The remainder of this document explores this approach.

OpenShift Data Collection

OpenShift metrics are stored in Prometheus, and can be queried using Prometheus’s query language: PromQL.

The following PromQL query retrieves metric data for an OpenShift cluster. That data is averaged over the past hour using one minute samples and aggregated by namespace.

  • avg_over_time(sum by (namespace) (<metric>)[1h:1m])

That query can be combined with the following OpenShift REST API call to produce values for each hour in a day.

  • /api/v1/query_range?query=<query>&start=<date_string>T00:00:00Z&end=<date_string>T23:59:59Z&step=3600s

We can use the above to query the following metrics over a day:

  • kube_pod_init_container_resource_requests_cpu_cores
    • The number of CPU cores requested by an init container.
  • kube_pod_init_container_resource_limits_cpu_cores
    • The number of CPU cores requested limit by an init container.
  • kube_pod_init_container_resource_requests_memory_bytes
    • Bytes of memory requested by an init container.
  • kube_pod_init_container_resource_limits_memory_bytes
    • Bytes of memory requested limit by an init container.
  • kube_deployment_status_replicas
    • The number of replicas per deployment.

The mapping of these values into the XDMoD data structure is described below.

Annotations

Some job information required by XDMoD are not metrics, but simply additional information about the namespace. That information can be included when creating a namespace through the use of annotations.
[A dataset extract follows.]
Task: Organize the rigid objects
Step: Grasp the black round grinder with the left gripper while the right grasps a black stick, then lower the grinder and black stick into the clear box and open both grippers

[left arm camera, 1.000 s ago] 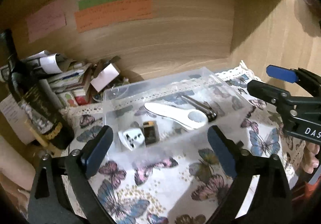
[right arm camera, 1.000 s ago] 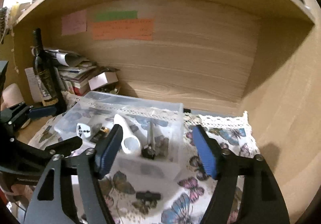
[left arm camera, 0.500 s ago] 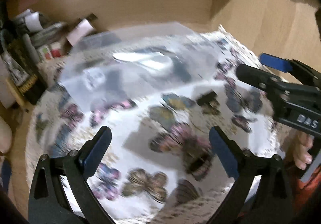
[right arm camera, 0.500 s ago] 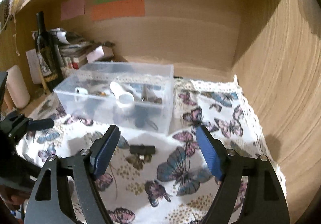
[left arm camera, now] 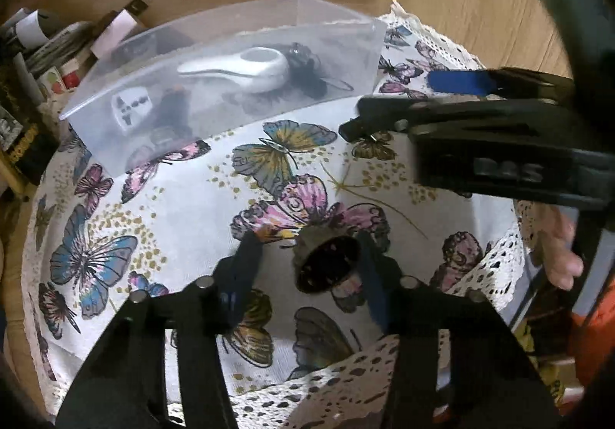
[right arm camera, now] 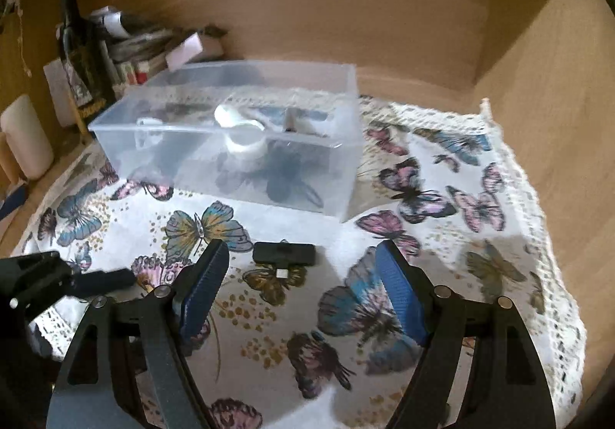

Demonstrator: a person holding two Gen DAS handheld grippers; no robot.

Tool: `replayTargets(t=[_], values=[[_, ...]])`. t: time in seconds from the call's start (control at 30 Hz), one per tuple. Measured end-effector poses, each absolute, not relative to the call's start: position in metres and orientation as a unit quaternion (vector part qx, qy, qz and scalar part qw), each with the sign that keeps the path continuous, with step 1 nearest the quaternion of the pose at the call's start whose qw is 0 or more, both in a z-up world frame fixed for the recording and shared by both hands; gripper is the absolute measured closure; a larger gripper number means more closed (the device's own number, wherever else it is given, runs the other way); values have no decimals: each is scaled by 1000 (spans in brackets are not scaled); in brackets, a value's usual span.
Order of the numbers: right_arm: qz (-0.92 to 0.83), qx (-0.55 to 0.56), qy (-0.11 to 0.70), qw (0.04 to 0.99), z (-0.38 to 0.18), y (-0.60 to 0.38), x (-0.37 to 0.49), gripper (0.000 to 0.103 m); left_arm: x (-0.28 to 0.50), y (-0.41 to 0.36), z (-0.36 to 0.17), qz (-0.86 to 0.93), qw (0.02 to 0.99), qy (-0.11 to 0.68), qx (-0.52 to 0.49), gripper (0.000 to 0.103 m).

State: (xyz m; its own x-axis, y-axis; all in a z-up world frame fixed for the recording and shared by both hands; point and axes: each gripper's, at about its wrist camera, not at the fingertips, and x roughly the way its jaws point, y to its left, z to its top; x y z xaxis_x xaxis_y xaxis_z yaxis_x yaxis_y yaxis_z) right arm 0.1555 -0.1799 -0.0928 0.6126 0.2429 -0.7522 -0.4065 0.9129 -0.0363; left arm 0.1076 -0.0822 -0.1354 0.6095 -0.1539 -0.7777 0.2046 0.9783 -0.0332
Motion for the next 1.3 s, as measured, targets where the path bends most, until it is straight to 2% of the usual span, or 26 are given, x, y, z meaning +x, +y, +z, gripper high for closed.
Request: replayTargets(t=[0.03,0.13,0.2,0.23,0.27,0.53,1.03,1.3], values=[[183,-105,407,889,-96,-178,159,29,107,-80,-135,-101,897,430,27,71],[183,-110,429,878,-107,-172,172,33,110,-66,-132,-98,897,432,6,71],[190,-111,447,867,-114,-170,179,44,112,-52,-129,-86,899,430,-9,71],[193,-111,455,862,-118,-168,181,56,113,-48,-127,-82,900,429,-14,71],[194,-113,450,864,-118,-168,180,62,114,-43,-125,-80,900,428,-21,71],[194,-112,404,887,-93,-169,163,61,116,-16,-93,-56,919,389,-36,71],[224,-67,254,938,11,-162,148,61,144,12,-21,-18,954,299,-25,71],[235,-61,254,936,11,-137,176,61,182,21,-22,-29,949,310,-39,71]])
Kristi Nikolla has already created a patch that adds OpenShift support to the ColdFront OpenStack plugin. This support is similar to that for OpenStack, allowing for the activation and deactivation of an allocation, as well as the association and dissociation of a user with the allocation. This code can be updated to also set annotations by passing in the following:

               "metadata": {
                   "annotations": {
                       "cf_pi": <pi_username>
                       "cf_project_id": <project_id>
                   }
               }

These annotations can later be queried through the OpenShift Python client.
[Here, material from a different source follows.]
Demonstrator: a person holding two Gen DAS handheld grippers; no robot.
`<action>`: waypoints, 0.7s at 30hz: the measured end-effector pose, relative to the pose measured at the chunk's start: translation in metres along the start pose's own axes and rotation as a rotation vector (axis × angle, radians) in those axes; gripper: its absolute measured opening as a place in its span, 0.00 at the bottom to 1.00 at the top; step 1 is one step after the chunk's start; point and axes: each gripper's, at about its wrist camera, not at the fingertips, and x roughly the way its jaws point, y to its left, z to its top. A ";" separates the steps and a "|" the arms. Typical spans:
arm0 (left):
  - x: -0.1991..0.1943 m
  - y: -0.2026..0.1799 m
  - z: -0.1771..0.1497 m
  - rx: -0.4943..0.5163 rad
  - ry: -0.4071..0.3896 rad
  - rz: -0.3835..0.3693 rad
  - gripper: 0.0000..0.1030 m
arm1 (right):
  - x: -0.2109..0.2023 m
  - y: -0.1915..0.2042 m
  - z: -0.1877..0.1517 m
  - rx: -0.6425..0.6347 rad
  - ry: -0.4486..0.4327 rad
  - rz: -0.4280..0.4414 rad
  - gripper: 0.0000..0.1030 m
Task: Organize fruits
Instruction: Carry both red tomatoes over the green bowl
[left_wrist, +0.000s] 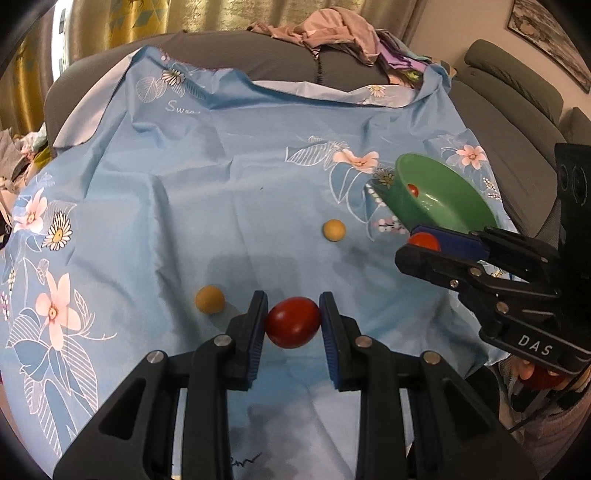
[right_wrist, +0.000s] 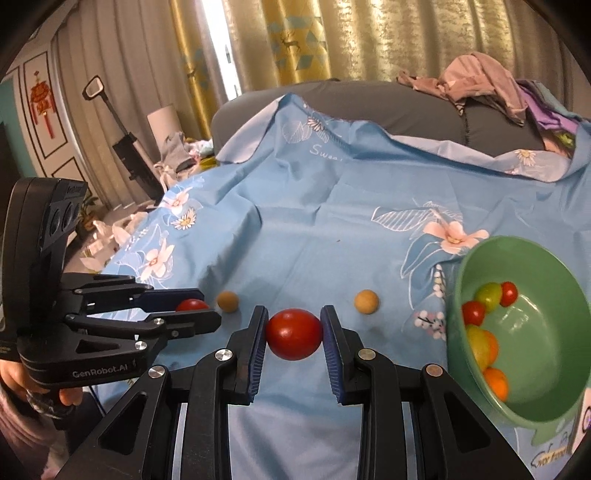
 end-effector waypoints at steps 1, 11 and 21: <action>-0.002 -0.003 0.001 0.005 -0.003 0.000 0.27 | -0.003 -0.001 -0.001 0.002 -0.007 0.001 0.30; -0.011 -0.024 0.003 0.049 -0.016 0.002 0.27 | -0.029 -0.006 -0.008 0.025 -0.064 0.008 0.30; -0.021 -0.045 0.007 0.099 -0.032 0.002 0.28 | -0.049 -0.017 -0.014 0.061 -0.109 0.019 0.30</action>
Corresponding OpenShift Data with XDMoD Data Structures

The XDMoD data structure that accepts job data is the one used for Slurm. This table shows one possible correspondence between Slurm and OpenShift data:

Slurm OpenShift Equivalent
job_id autogenerated by script
job_id_raw autogenerated by script
cluster_name openshift cluster environment variable
partition_name blank
qos_name blank
account_name cf_pi annotation
group_name cf_project_id annotation
gid_number blank
user_name openshift namespace
uid_number blank
submit_time set to start_time
eligible_time set to start_time
start_time beginning of report time
end_time end of report time
elapsed end_time - start_time
exit_code blank
state RUNNING
nnodes kube_deployment_status_replicas
ncpus kube_pod_init_container_resource_requests_cpu_cores
req_cpus kube_pod_init_container_resource_limits_cpu_cores
req_mem kube_pod_init_container_resource_limits_memory_bytes
req_tres cpu=<req_cpu>,mem=<req_mem>,node=<req_pods>
alloc_tres set to req_tres
timelimit set to elapsed
node_list blank
job_name openshift pod name

In order to retrieve the above OpenShift information in the Slurm format needed by XDMoD, we can create a script that pulls the required data from Prometheus and OpenShift and formats it appropriately. XDMoD can then “shred” and “ingest” that data, allowing it to be viewed in its GUI. Other existing XDMoD functions - such as the automatic generation of reports - should then also be accessible for this OpenShift data.